Abstracts

Rationale: Focal seizures correlate with stereotyped electrophysiological patterns that can be reproduced in animal models. The analysis of the cellular and network changes that subtend these patterns contribute to the understanding of ictogenesis. We recently demonstrated that seizure onset in an in vitro model of focal seizures correlates with a complete interruption of neuronal firing in principal neurons, that resumes within 5-10 seconds (Gnatkovsky et al. 2008). We test here the hypothesis that ectopic firing induced by elevations of extracellular potassium is responsible for progression of seizure synchronization. Methods: We analyzed seizure-like discharges generated in the entorhinal cortex of the in vitro isolated guinea pig brain preparation by 3-minute applications of the GABAA receptor antagonist, bicuculline. We focussed our investigation on the features of action potentials recorded in principal neurons and interneurons recorded intracellularly with sharp electrodes. Results: Analysis of phase plots of action potentials (dV/dt versus voltage) was utilized to characterize threshold, amplitude and repolarization features of spikes in the different phases of the seizure-like discharge. During the transition toward the extracellular irregular spiking, action potential firing resumed in principal cells: in layer II-III neurons spikes showed higher threshold, lower peak amplitude and faster repolarization compared to pre-ictal spikes.
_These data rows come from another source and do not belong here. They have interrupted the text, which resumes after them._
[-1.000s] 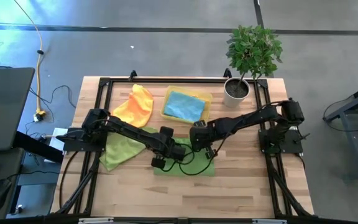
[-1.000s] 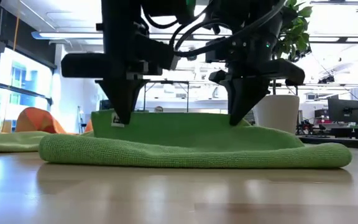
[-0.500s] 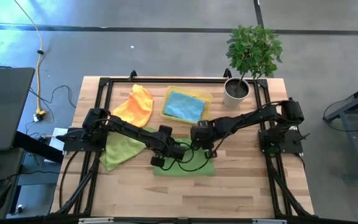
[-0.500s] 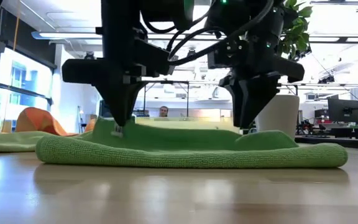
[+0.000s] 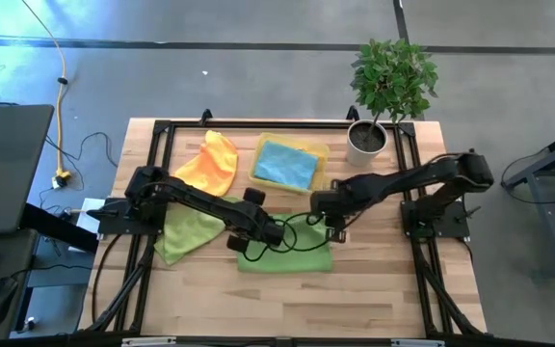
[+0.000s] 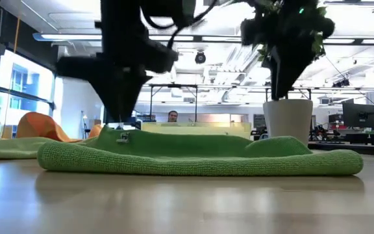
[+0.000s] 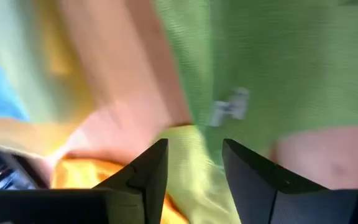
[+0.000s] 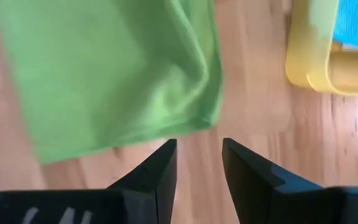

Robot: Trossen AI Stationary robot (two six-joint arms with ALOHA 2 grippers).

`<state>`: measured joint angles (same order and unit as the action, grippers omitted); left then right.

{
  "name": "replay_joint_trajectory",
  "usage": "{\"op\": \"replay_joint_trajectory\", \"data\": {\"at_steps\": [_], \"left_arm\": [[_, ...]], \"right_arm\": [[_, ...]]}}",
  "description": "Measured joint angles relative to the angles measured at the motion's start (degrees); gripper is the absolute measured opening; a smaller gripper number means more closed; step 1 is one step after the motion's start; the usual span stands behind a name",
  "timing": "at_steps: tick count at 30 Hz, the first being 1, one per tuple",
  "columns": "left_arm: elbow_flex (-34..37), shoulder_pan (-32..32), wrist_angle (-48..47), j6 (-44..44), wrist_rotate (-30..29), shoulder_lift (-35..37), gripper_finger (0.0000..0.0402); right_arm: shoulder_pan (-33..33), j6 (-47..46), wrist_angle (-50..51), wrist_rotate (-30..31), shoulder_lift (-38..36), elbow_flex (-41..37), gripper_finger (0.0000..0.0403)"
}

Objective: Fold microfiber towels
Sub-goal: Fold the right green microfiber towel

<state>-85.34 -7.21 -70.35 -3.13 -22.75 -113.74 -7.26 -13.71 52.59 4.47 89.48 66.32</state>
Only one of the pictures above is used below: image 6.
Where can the green leafy potted plant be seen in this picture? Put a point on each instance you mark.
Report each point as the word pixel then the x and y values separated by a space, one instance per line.
pixel 319 45

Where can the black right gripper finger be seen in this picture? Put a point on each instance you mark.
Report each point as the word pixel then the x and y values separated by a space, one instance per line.
pixel 295 71
pixel 278 74

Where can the black ceiling camera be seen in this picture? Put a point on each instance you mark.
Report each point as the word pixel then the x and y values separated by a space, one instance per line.
pixel 341 83

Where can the orange microfiber towel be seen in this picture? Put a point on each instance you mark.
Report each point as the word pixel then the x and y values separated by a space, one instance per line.
pixel 37 126

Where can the black computer monitor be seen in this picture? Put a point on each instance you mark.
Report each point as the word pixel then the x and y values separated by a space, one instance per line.
pixel 359 115

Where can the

These action potentials could be interpreted as ectopic spikes. Spike doublettes characterized by a second action potential with features of calcium spike were also observed. Within few seconds, burst firing emerged and become progressively more regular. Changes in action potential features correlate with increases in extracellular potassium concentration. Conclusions: Analysis of action potential features contributes to the understanding of the mechanisms of focal seizure generation and progression. Ectopic firing, possibly due to enhancement of potassuim concentration plays a primary role in focal seizure development.